Ben de kollarımı beline sarıp başımı göğsüne yasladım ve kokusunu derince içime çektim. Şimdi daha iyi hissediyordum işte. ''Ufak bir mide bulantısı sadece ama şimdi iyiyim merak etme.'' Dedim başımı kaldırıp gözlerine bakarken. Biraz eğildi ve dudaklarını alnıma dokundurup küçük bir öpücük bıraktı.

''Ateşin yok ama çok halsiz görünüyorsun Yağmur'um. Gerçekten iyi misin?'' Uzanıp yanağına bir öpücük kondurdum ve gülümsedim.

''Gerçekten iyiyim sevdiğim merak etme hiçbir şeyim yok. Akşam doğru düzgün yemek yememiştim ya ondan oldu herhalde.'' Dedim yanaklarını yavaşça okşayarak. Bana kuşkuyla baksa da daha iyi olduğumu gördüğünde derin bir nefes aldı ve başını yavaşça sallayıp gülümsedi.

''O zaman hemen mutfağa gidiyoruz ve güzel bir kahvaltı yapıyoruz.'' Dedi alnıma bir öpücük bırakıp beni odadan çıkarırken. Gülümsedim ve bana uzattığı elini tuttum.

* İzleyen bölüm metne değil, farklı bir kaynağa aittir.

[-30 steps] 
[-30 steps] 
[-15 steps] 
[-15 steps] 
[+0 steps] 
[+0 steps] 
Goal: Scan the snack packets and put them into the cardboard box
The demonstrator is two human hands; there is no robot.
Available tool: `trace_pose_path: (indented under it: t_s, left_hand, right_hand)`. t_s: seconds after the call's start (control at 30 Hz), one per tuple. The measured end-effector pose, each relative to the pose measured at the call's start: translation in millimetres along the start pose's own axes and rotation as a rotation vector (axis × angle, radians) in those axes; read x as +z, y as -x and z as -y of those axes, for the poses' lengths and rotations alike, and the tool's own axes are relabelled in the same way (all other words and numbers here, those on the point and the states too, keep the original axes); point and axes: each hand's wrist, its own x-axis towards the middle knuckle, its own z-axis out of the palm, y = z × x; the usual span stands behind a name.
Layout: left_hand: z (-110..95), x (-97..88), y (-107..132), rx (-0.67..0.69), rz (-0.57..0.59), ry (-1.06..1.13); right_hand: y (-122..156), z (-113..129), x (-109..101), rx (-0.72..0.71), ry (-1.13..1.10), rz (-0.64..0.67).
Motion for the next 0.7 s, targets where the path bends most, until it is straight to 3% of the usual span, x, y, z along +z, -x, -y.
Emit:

''Ben de zaten çok acıkmıştım.''

...&&&&&&...

Adliyenin koridorundaki sandalyelere oturmuş beklerken etrafımızdaki insanlara bakıyordum. Kimisi endişeli kimisi heyecanlıydı, kimisinin de aceleci adımları vardı. Yaklaşık on beş dakika önce gelmiştik. Alp amca bize yapması gereken ufak birkaç iş olduğunu ve onları tamamlayıp geleceğini söyleyip gitmişti. Yağmur'un elini avcumun içine alıp endişelerini kovmaya çalışsam da endişesini kalbimin derinlerinde hissedebiliyordum.

''Yağmur'um iyisin değil mi?'' diye sordum sabahtan beri kaçıncı kez olduğunu bilmeden. Sabah onu bitkin bir halde gördükten sonra hasta olmasından korkuyordum. Bakışlarını bana çevirdi ve gülümsedi.